◆ Exercise directions
Find the string "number" in the data, then copy every line where it is found.

(Stored data entries)
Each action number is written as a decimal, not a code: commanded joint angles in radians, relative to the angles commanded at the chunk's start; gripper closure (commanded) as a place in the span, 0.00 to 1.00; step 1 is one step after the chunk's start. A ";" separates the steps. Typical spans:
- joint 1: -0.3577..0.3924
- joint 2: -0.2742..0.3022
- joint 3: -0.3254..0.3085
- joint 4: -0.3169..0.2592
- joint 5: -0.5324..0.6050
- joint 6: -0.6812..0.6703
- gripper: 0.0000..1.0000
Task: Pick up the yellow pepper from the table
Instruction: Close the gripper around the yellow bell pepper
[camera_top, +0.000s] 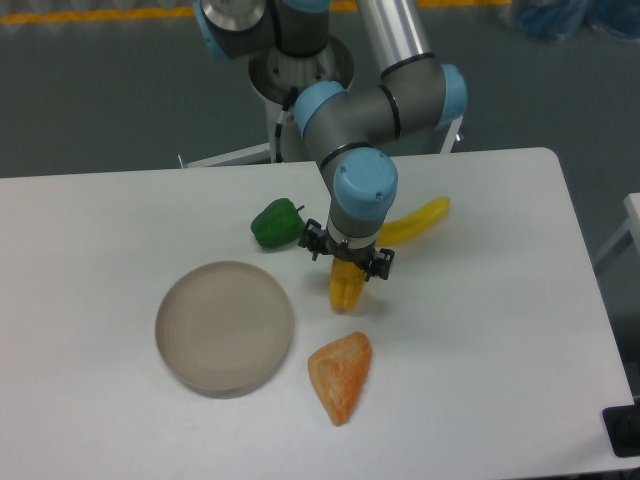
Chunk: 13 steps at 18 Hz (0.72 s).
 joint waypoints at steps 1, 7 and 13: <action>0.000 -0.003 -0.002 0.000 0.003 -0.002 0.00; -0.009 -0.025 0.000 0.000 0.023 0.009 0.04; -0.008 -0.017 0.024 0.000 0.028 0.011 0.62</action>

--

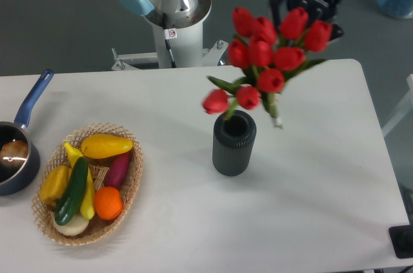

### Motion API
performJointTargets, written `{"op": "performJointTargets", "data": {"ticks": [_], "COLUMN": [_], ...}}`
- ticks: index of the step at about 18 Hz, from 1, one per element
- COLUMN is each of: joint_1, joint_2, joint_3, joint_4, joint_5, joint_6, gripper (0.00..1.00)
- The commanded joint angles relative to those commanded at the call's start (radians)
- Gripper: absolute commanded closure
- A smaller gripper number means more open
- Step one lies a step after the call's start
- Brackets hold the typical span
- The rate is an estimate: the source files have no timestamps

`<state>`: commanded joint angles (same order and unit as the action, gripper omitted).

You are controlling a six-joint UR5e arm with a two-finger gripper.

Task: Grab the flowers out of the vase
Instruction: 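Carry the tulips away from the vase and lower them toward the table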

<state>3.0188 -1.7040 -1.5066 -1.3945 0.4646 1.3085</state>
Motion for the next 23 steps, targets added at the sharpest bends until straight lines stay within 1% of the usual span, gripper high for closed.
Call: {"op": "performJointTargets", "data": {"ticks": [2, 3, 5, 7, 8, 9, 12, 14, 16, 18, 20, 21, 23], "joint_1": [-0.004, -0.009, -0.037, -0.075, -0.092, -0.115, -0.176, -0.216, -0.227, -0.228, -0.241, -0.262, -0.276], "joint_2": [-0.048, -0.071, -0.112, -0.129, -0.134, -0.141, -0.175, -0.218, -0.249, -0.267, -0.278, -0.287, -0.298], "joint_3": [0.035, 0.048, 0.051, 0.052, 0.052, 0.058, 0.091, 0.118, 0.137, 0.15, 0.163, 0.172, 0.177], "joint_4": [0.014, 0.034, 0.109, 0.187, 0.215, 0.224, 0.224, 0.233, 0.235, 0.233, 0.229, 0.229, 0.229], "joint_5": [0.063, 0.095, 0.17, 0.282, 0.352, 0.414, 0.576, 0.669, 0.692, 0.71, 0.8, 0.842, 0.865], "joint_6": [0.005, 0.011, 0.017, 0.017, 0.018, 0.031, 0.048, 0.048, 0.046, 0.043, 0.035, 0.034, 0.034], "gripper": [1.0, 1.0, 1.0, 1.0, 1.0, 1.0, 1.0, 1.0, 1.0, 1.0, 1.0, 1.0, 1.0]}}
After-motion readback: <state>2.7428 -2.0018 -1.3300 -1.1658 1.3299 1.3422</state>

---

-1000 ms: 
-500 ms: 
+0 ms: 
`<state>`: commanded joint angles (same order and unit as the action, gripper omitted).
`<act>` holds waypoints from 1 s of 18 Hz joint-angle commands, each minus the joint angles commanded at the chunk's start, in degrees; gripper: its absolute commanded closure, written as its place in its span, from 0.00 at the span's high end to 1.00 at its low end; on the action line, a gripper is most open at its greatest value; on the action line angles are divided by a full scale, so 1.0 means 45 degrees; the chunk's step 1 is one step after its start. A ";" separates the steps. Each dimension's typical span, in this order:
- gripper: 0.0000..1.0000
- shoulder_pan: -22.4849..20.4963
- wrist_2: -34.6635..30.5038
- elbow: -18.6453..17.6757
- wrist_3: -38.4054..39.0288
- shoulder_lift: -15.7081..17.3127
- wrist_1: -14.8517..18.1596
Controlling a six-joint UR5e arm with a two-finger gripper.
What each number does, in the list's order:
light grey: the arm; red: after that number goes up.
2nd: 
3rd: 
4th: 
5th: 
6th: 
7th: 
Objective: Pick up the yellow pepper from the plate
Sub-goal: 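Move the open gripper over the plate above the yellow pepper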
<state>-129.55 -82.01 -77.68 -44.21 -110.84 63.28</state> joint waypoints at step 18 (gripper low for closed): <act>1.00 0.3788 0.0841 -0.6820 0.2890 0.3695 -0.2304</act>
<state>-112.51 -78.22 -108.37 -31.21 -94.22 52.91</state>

◆ Answer to the problem
Each action number is written as a decimal, not a code: commanded joint angles in radians, relative to the angles commanded at the chunk's start; gripper closure (commanded) as a place in the span, 0.00 to 1.00; step 1 is one step after the chunk's start. A ";" separates the steps. Typical spans:
- A smaller gripper number means more open
What each number does, in the list's order:
light grey: the arm; red: after that number goes up.

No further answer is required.